Wheeling Central was down to its final out Wednesday - the aforementioned 21st - before rallying to post an improbable, 4-3, come-from-behind victory over error-prone John Marshall on the Wheeling University diamond at the sun-soaked J.B. Chambers I-470 Complex.
"We were hitting the ball hard all game, but we were hitting it right at them," Wheeling Central head coach Jason Rowe explained. "We put the ball in play there in the seventh and made them make the plays, and when they didn't, we capitalized and made them pay."
John Marshall's Brayden Sobutka baffled the Maroon Knights (6-6) for six innings. The senior right-hander struck out four, walked a like number and allowed a trio of harmless singles.
However, a dropped fly ball in left to start the bottom of the seventh off the bat of Hunter Mueller gave Wheeling Central a spark. With one out, a routine grounder to third was booted as Mueller scooted to third and Luke Tiu was on first. Sobutka retired the next batter on a fly to center, but walked designated hitter Brayden Cover to load the bases.
On the very next pitch, Sobutka's 110th of the game, freshman Gary Hatfield sent a drive to deep right and over the right fielder's head as Mueller, Tiu and B. Cover all scored as Hatfield pulled into third with a bases-clearing triple.
"We had the right hitter at the plate in that situation," Rowe noted. "He's been clutch for us all year."
The 110th pitch by Sobutka would be his last as Jacob Coffield came on in relief. On his first pitch, Seth Cover bounced a game-ending single up the middle as Hatfield raced home.
"We got unbelievable pitching from Brayden. He threw great ... threw great," John Marshall head coach Mark Cisar stressed. "They have their 7-8-9 batters up there in the last inning and we get a fly ball to left that isn't caught. Then, Brayden comes back and gets a strikeout and a potential double play ball, but we mess that up too. We walk the bases loaded, but we're still in good shape when we get a flyout for the second out. Then they smoke one and it's tied.
"I take the blame for that," he said of Hatfield's drive to deep right. "I should've had us in a no-doubles defensive alignment.
"Again, it's the routine plays that we are not making and it's killing us," Cisar pointed out. "We just squandered an outstanding pitching performance right there. I'm proud of him. He threw well."
Cisar was right.
After walking the first two batters he faced, Sobutka settled down. He didn't allow a hit until Braxton Billick reached on an infield single to the hole at short with one out in the third. An errant pickoff throw and a wild pitch put Billick at third, but Sobutka got a pair of groundouts to escape unscathed.

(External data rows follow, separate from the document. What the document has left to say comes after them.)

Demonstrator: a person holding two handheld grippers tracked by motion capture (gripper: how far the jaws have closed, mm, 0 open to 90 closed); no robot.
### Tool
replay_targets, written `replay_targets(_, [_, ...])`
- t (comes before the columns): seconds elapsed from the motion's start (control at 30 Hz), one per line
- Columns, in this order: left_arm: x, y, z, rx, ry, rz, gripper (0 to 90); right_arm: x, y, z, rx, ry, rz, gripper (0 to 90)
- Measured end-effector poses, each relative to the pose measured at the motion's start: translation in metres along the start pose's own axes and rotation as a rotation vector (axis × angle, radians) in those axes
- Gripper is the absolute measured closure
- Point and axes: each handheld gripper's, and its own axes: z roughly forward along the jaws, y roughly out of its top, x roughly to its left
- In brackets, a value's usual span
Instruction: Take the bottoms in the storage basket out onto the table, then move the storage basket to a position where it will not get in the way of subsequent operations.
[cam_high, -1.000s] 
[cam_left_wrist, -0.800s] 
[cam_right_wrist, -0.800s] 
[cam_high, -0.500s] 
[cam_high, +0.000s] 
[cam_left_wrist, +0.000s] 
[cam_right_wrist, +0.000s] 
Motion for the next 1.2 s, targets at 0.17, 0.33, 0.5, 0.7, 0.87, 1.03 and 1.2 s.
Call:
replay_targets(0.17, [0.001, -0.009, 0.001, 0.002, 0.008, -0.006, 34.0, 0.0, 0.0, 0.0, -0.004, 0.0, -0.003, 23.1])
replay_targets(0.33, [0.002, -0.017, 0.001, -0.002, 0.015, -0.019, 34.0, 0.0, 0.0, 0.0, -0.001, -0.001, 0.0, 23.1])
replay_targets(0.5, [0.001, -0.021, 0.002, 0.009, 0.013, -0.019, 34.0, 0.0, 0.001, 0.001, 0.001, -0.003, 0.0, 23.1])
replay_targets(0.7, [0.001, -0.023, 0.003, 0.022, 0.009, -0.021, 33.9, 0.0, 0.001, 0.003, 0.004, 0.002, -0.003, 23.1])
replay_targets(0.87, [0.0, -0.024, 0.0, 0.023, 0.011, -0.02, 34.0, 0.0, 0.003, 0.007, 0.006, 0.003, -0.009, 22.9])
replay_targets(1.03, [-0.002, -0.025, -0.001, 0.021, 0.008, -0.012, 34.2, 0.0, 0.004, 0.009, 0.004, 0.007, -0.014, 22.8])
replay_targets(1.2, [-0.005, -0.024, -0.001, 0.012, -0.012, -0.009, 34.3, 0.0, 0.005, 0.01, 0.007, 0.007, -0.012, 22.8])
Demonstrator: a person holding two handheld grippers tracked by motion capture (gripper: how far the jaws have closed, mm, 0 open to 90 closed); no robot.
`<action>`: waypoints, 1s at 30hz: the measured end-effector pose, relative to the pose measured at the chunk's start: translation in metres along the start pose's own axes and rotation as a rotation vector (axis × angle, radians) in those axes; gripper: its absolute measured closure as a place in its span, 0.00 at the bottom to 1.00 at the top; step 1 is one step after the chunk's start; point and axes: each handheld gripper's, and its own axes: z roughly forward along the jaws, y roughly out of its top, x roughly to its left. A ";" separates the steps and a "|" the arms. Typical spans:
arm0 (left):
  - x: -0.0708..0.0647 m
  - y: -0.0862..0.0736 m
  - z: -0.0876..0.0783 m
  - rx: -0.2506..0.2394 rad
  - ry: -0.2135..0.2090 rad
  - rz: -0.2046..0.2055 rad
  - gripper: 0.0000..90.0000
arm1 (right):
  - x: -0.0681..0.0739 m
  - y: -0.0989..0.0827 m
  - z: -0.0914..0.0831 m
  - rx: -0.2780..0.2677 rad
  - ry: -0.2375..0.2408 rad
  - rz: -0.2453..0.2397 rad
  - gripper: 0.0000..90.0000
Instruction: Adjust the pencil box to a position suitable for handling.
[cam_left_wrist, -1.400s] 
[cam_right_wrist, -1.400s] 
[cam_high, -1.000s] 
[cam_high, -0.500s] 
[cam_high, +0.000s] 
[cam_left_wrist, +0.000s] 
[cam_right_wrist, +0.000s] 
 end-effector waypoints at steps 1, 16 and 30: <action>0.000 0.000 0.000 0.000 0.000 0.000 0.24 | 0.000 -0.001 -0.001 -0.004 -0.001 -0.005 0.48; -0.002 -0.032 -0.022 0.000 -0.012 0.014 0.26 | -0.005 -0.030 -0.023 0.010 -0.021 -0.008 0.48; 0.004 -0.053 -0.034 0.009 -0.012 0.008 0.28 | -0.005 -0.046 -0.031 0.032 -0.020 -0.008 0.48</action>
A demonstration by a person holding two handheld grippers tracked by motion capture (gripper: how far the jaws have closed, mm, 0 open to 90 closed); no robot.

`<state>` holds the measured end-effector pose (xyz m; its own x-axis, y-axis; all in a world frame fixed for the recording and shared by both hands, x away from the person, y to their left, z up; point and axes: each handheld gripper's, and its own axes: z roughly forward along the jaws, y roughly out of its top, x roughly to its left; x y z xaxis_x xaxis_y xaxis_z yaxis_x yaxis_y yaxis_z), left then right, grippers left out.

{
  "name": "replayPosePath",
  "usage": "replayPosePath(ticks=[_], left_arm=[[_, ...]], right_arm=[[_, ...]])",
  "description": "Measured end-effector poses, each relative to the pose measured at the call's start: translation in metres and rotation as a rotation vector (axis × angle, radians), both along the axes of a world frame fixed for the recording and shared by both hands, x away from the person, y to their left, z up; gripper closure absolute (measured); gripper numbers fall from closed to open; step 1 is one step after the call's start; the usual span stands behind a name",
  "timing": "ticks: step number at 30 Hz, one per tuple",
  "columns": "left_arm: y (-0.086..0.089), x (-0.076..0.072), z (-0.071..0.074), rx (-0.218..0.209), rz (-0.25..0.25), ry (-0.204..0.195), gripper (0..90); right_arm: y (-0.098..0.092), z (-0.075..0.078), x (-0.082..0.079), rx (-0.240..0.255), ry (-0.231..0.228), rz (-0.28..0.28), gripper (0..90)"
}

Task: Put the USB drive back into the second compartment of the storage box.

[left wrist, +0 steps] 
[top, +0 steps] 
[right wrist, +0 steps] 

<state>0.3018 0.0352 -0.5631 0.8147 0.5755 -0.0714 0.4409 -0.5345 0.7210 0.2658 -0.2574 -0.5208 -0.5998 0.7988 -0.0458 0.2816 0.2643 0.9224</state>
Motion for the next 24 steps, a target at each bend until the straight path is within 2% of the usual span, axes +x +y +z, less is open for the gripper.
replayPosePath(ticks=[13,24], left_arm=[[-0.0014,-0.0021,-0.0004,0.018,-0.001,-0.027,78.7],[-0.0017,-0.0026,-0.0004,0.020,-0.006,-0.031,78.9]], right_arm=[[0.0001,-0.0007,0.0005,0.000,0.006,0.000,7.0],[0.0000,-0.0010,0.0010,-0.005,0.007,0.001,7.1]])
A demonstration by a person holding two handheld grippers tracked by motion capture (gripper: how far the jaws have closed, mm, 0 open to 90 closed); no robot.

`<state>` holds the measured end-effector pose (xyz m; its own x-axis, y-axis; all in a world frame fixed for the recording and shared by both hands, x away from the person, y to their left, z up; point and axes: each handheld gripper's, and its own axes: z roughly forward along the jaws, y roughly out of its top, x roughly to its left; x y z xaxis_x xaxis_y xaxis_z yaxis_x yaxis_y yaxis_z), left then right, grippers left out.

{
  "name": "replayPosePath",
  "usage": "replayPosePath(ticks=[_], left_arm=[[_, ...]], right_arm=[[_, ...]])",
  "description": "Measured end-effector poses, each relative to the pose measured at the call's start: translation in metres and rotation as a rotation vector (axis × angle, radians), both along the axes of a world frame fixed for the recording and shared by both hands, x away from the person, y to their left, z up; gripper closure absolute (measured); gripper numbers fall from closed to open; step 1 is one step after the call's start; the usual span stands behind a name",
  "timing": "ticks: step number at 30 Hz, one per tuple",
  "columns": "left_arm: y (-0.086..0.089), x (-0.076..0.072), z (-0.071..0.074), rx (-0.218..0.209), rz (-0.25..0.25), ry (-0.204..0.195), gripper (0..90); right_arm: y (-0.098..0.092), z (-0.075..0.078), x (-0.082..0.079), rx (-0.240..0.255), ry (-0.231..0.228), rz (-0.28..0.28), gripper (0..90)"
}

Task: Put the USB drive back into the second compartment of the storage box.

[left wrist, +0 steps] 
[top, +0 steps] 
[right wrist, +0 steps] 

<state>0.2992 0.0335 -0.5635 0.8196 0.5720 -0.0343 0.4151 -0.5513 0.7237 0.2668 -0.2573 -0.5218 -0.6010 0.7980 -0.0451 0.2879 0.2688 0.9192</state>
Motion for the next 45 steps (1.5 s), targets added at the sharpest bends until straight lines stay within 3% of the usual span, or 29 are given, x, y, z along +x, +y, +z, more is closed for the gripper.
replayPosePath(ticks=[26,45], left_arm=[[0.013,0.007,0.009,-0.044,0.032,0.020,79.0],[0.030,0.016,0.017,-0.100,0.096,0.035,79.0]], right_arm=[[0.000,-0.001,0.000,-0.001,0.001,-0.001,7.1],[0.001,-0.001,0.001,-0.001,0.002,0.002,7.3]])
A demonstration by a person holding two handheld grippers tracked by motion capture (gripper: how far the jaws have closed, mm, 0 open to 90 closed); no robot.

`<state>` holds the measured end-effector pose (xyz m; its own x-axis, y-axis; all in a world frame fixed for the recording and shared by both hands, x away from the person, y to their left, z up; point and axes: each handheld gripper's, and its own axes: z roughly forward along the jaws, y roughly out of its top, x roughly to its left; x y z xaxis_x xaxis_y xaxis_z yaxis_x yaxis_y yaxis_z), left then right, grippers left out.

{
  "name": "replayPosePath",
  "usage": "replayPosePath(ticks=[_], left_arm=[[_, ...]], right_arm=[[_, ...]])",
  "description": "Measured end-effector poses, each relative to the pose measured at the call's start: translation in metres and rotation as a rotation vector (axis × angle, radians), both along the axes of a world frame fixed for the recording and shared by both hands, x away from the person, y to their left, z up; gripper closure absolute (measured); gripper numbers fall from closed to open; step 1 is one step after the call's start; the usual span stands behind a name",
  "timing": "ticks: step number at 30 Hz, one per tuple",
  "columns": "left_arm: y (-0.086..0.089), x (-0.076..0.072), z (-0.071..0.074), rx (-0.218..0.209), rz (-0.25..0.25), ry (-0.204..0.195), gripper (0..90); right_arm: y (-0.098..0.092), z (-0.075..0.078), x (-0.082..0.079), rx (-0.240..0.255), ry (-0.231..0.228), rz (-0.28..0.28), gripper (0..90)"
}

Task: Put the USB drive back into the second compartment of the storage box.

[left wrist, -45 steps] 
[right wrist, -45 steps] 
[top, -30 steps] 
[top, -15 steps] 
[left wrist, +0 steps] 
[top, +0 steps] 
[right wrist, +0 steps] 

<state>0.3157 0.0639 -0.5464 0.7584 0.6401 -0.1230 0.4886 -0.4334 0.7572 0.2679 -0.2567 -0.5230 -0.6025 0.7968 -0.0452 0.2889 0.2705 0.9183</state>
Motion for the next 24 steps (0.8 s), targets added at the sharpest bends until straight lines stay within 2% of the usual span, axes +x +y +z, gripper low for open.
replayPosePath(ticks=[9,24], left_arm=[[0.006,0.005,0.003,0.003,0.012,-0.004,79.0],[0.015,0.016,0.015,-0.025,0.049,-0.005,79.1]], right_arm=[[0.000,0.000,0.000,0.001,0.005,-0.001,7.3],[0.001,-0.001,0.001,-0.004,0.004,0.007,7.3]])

Those final two outs started a stretch when he retired 10 of the next 11 Maroon Knights he faced. S. Cover had a 2-out infield single and Payton Hildebrand singled to left, but the Monarchs got out of the inning with a popup.
John Marshall took a 1-0 lead in the third with some 2-out lightning. Coffield doubled to right-center and Brennan Sobutka singled as Coffield took third. Isaac Koontz lined the first pitch he saw from Cole Sutphin through the left side of the infield as Coffield scored.
A pair of errors by Wheeling Central helped the Monarchs score twice in the fifth. Aaron Hicks belted a leadoff double and Cain Martin legged out a bunt. Coffield's grounder to the right side was kicked around, allowing Hicks to score. Another miscue let Martin race home for a 3-0 margin.
S. Cover had two of the Maroon Knights' five hits, both singles.
Bre. Sobutka and Koontz evenly divided four one-base hits.
Sutphin earned the win with a complete-game effort. The righty fanned just one, but didn't walk a Monarch. He did hit one and scattered seven hits.
"He's a great pitcher. He's always around the plate and saw some mound duty last year for us," Rowe said of Sutphin. "He showed his senior leadership qualities today."
Both teams left seven runners on base, with four of John Marshall's being in scoring position.
The road doesn't get any easier for the Monarchs.
"We play at Spring Mills tomorrow (Thursday) and at Hurricane on Friday. That's two really good baseball teams," Cisar said. "They are a couple of powerhouses."